As a relatively prolific user of social networks and social media I generate a fair amount of data. Whilst I’m wary of what the social networks do with the data I generate, I appreciate that there’s no such thing as a free lunch and the data I generate contributes towards the revenue that keeps these services alive. There’s an uneasy tension that exists between big data and my data. I applaud services which allow me to retain or get back the data I put into them; Facebook, I’m looking at you here. I frown in a disapproving manner at services that make it challenging to get my data back without recourse to some coding; Foursquare and Flickr, I’m looking at you here. I’m quietly furious, yet continue to use services which are valuable to me but make it downright impossible to get my data back; Twitter, I’m fixing you with my steely gaze here.
This is all data that I willingly generate and contribute. But I’m increasingly wary about data which is not willingly generated or contributed. The data that private corporations hold on me, such as credit ratings agencies and more and more, the data that my government and their agencies hold on me, that I either haven’t willingly consented to or that is generated or aggregated without my knowledge.
It now seems that I need to add the police force of the city in which I live to the growing list of government agencies I’m wary of. As the BBC reports …
The Metropolitan Police has implemented a system to extract mobile phone data from suspects held in custody.
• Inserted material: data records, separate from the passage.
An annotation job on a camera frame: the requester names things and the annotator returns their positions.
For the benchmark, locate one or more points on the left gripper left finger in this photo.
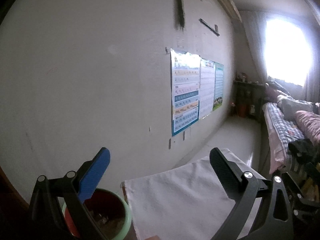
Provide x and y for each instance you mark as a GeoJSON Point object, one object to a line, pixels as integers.
{"type": "Point", "coordinates": [90, 173]}

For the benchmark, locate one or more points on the dark bedside cabinet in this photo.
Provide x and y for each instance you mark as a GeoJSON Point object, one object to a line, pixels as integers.
{"type": "Point", "coordinates": [248, 97]}

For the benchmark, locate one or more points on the white table cloth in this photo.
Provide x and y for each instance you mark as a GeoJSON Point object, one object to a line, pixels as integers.
{"type": "Point", "coordinates": [187, 202]}

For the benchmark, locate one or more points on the pink floral pillow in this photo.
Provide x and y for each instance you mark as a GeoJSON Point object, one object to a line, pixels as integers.
{"type": "Point", "coordinates": [309, 124]}

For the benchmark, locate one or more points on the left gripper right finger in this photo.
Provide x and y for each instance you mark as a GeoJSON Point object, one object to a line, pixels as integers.
{"type": "Point", "coordinates": [231, 177]}

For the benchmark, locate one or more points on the bright window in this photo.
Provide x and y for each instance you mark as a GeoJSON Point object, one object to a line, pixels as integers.
{"type": "Point", "coordinates": [288, 53]}

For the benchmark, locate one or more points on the green rimmed red trash bin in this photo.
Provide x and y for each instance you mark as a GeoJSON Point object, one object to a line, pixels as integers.
{"type": "Point", "coordinates": [105, 215]}

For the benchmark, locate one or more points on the white chart wall poster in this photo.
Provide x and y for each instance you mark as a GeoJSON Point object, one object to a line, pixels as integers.
{"type": "Point", "coordinates": [207, 85]}

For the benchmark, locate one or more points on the blue pinyin wall poster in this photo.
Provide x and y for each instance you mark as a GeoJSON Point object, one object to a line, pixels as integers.
{"type": "Point", "coordinates": [185, 90]}

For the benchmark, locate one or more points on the green bordered wall poster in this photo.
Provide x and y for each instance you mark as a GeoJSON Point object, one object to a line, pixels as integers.
{"type": "Point", "coordinates": [218, 90]}

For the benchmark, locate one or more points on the black garment on bed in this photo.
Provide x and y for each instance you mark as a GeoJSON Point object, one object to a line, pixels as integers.
{"type": "Point", "coordinates": [304, 151]}

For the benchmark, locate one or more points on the bed with plaid sheet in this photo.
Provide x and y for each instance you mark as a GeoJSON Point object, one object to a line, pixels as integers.
{"type": "Point", "coordinates": [279, 109]}
The data includes call history, texts and contacts, and the BBC has learned that it will be retained regardless of whether any charges are brought.
What? Seriously? Really?
I can accept that if a crime has been committed, there’s a strong argument for getting access to data on a mobile phone, if it’s done with the correct authorisation and if it’s needed in order to achieve a conviction. But keeping the data, regardless of whether charges are brought or not has to be a breach of privacy. That breach isn’t just of the individual concerned, but of all the contact information for individuals that are on a phone and for the company who employs the suspect, who now has their privacy breached. Whilst history of calls, texts and contacts are mentioned, I fully expect the information obtained to cover email, work and personal email, as well, which would be even more cause for concern for companies in this country.
I’m sure the standard nothing to hide, nothing to fear adage will be rolled out to mollify concerns over this and we’ll be told that we can trust our police force with this information that they hold. After all, our police officers would never illegally access information that they hold, just like our civil servants would never snoop on the private health and financial information that the government holds … would they?